What the task asks: In your copy, leave out all pictures and reproduce every entry exactly.

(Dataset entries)
########################################
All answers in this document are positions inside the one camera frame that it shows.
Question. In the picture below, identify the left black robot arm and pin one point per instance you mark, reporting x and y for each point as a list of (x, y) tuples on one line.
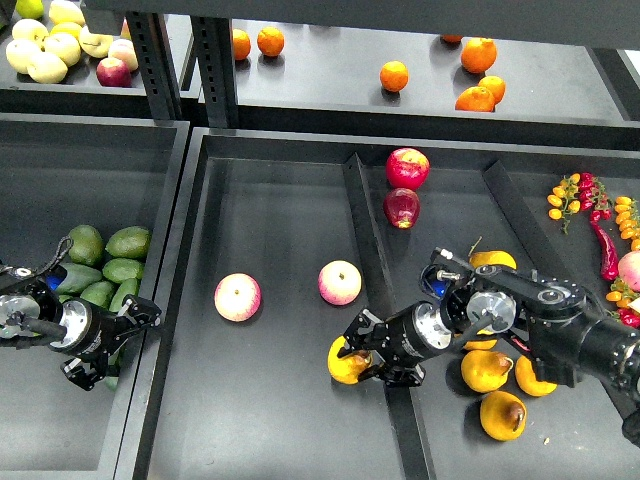
[(36, 312)]

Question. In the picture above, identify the dark red apple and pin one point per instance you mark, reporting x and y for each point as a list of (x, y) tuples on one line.
[(402, 207)]

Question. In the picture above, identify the bright red apple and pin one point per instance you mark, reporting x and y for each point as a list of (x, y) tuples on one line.
[(407, 168)]

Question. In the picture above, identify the black shelf post left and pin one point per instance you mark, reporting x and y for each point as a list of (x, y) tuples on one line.
[(151, 44)]

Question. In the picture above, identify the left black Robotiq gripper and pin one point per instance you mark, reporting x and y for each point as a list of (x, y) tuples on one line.
[(94, 333)]

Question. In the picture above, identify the yellow pear with stem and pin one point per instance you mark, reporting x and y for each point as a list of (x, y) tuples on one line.
[(346, 370)]

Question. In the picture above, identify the yellow cherry tomato vine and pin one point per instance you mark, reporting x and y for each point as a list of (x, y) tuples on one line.
[(563, 201)]

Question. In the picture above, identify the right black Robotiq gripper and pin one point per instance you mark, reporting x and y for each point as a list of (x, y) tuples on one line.
[(405, 339)]

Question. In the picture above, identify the pink apple centre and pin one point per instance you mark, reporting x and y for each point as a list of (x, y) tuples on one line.
[(339, 282)]

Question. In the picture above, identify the pink apple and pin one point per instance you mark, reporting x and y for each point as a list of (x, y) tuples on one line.
[(339, 282), (237, 297)]

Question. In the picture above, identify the yellow pear centre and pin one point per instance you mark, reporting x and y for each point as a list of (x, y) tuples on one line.
[(485, 371)]

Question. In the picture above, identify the black upper left tray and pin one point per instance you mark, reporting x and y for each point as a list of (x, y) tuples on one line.
[(80, 92)]

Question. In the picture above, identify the orange cherry tomato vine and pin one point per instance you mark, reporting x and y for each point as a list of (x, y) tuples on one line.
[(627, 220)]

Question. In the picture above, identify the black tray divider left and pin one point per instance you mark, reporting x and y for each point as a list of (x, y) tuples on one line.
[(413, 446)]

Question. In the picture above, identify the black upper shelf tray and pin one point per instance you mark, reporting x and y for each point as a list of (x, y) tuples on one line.
[(327, 81)]

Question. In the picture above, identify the white label card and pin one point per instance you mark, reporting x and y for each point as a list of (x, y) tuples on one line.
[(634, 305)]

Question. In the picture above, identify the red cherry tomato vine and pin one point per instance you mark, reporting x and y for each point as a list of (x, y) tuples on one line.
[(594, 198)]

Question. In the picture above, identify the red apple on shelf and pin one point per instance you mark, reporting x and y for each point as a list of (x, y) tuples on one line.
[(113, 72)]

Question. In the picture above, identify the mixed cherry tomato cluster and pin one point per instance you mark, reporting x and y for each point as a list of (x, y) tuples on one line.
[(620, 296)]

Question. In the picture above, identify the red chili pepper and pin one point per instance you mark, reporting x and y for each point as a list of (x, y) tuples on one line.
[(609, 257)]

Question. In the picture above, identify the yellow pear middle left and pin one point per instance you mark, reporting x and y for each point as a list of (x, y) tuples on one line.
[(482, 345)]

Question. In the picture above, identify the yellow pear bottom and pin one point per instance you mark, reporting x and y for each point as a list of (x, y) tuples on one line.
[(503, 416)]

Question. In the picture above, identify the yellow pear right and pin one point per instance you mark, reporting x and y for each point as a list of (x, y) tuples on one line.
[(528, 382)]

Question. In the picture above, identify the yellow pear upper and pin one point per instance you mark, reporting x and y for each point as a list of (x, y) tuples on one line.
[(478, 257)]

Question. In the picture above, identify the orange front right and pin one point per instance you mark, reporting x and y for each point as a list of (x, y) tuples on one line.
[(476, 98)]

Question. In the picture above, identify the green avocado lower centre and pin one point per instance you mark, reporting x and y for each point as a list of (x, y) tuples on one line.
[(99, 293)]

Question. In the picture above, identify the green avocado top left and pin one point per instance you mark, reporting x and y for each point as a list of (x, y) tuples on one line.
[(88, 245)]

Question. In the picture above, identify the black centre tray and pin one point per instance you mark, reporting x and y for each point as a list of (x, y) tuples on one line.
[(254, 399)]

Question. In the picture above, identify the green avocado middle right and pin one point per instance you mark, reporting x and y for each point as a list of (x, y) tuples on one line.
[(118, 270)]

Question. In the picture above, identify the green avocado lower right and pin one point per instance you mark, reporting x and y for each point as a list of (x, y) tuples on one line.
[(127, 287)]

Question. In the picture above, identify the black shelf post right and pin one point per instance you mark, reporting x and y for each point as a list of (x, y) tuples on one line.
[(213, 45)]

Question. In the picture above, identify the black shelf post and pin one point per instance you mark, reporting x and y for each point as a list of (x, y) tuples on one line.
[(213, 45), (151, 44)]

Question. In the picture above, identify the pink apple left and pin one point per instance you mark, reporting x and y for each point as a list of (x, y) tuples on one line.
[(237, 297)]

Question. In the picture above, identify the pink peach right edge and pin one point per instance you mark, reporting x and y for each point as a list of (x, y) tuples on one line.
[(629, 270)]
########################################
Solution to this task:
All answers in this document are positions inside the one camera frame that it shows.
Question. In the picture below, identify the left black robot arm and pin one point per instance you mark, reporting x and y for each point as a list of (x, y) tuples on one line.
[(36, 312)]

Question. In the picture above, identify the dark red apple and pin one point per instance you mark, reporting x and y for each point as a list of (x, y) tuples on one line.
[(402, 207)]

Question. In the picture above, identify the bright red apple and pin one point per instance you mark, reporting x and y for each point as a list of (x, y) tuples on one line.
[(407, 168)]

Question. In the picture above, identify the black shelf post left and pin one point per instance you mark, reporting x and y for each point as a list of (x, y) tuples on one line.
[(151, 44)]

Question. In the picture above, identify the left black Robotiq gripper and pin one point per instance you mark, reporting x and y for each point as a list of (x, y) tuples on one line.
[(94, 333)]

Question. In the picture above, identify the yellow pear with stem and pin one point per instance you mark, reporting x and y for each point as a list of (x, y) tuples on one line.
[(346, 370)]

Question. In the picture above, identify the yellow cherry tomato vine and pin one point per instance you mark, reporting x and y for each point as a list of (x, y) tuples on one line.
[(563, 201)]

Question. In the picture above, identify the right black Robotiq gripper and pin one point per instance you mark, reporting x and y for each point as a list of (x, y) tuples on one line.
[(405, 339)]

Question. In the picture above, identify the pink apple centre and pin one point per instance you mark, reporting x and y for each point as a list of (x, y) tuples on one line.
[(339, 282)]

Question. In the picture above, identify the pink apple and pin one point per instance you mark, reporting x and y for each point as a list of (x, y) tuples on one line.
[(339, 282), (237, 297)]

Question. In the picture above, identify the yellow pear centre and pin one point per instance you mark, reporting x and y for each point as a list of (x, y) tuples on one line.
[(485, 371)]

Question. In the picture above, identify the black upper left tray and pin one point per instance you mark, reporting x and y for each point as a list of (x, y) tuples on one line.
[(80, 92)]

Question. In the picture above, identify the orange cherry tomato vine and pin one point per instance you mark, reporting x and y for each point as a list of (x, y) tuples on one line.
[(627, 220)]

Question. In the picture above, identify the black tray divider left and pin one point per instance you mark, reporting x and y for each point as a list of (x, y) tuples on one line.
[(413, 446)]

Question. In the picture above, identify the black upper shelf tray and pin one point per instance you mark, reporting x and y for each point as a list of (x, y) tuples on one line.
[(327, 81)]

Question. In the picture above, identify the white label card and pin one point per instance you mark, reporting x and y for each point as a list of (x, y) tuples on one line.
[(634, 305)]

Question. In the picture above, identify the red cherry tomato vine and pin one point per instance you mark, reporting x and y for each point as a list of (x, y) tuples on one line.
[(594, 198)]

Question. In the picture above, identify the red apple on shelf and pin one point per instance you mark, reporting x and y for each point as a list of (x, y) tuples on one line.
[(113, 72)]

Question. In the picture above, identify the mixed cherry tomato cluster and pin one point per instance you mark, reporting x and y for each point as a list of (x, y) tuples on one line.
[(620, 296)]

Question. In the picture above, identify the red chili pepper and pin one point per instance you mark, reporting x and y for each point as a list of (x, y) tuples on one line.
[(609, 257)]

Question. In the picture above, identify the yellow pear middle left and pin one point per instance you mark, reporting x and y for each point as a list of (x, y) tuples on one line.
[(482, 345)]

Question. In the picture above, identify the yellow pear bottom and pin one point per instance you mark, reporting x and y for each point as a list of (x, y) tuples on one line.
[(503, 416)]

Question. In the picture above, identify the yellow pear right and pin one point per instance you mark, reporting x and y for each point as a list of (x, y) tuples on one line.
[(528, 382)]

Question. In the picture above, identify the yellow pear upper and pin one point per instance you mark, reporting x and y for each point as a list of (x, y) tuples on one line.
[(478, 257)]

Question. In the picture above, identify the orange front right and pin one point per instance you mark, reporting x and y for each point as a list of (x, y) tuples on one line.
[(476, 98)]

Question. In the picture above, identify the green avocado lower centre and pin one point per instance you mark, reporting x and y for each point as a list of (x, y) tuples on one line.
[(99, 293)]

Question. In the picture above, identify the green avocado top left and pin one point per instance you mark, reporting x and y for each point as a list of (x, y) tuples on one line.
[(88, 245)]

Question. In the picture above, identify the black centre tray and pin one point per instance you mark, reporting x and y for each point as a list of (x, y) tuples on one line.
[(254, 399)]

Question. In the picture above, identify the green avocado middle right and pin one point per instance you mark, reporting x and y for each point as a list of (x, y) tuples on one line.
[(118, 270)]

Question. In the picture above, identify the green avocado lower right and pin one point per instance you mark, reporting x and y for each point as a list of (x, y) tuples on one line.
[(127, 287)]

Question. In the picture above, identify the black shelf post right and pin one point per instance you mark, reporting x and y for each point as a list of (x, y) tuples on one line.
[(213, 45)]

Question. In the picture above, identify the black shelf post and pin one point per instance you mark, reporting x and y for each point as a list of (x, y) tuples on one line.
[(213, 45), (151, 44)]

Question. In the picture above, identify the pink apple left and pin one point per instance you mark, reporting x and y for each point as a list of (x, y) tuples on one line.
[(237, 297)]

Question. In the picture above, identify the pink peach right edge and pin one point per instance you mark, reporting x and y for each point as a list of (x, y) tuples on one line.
[(629, 270)]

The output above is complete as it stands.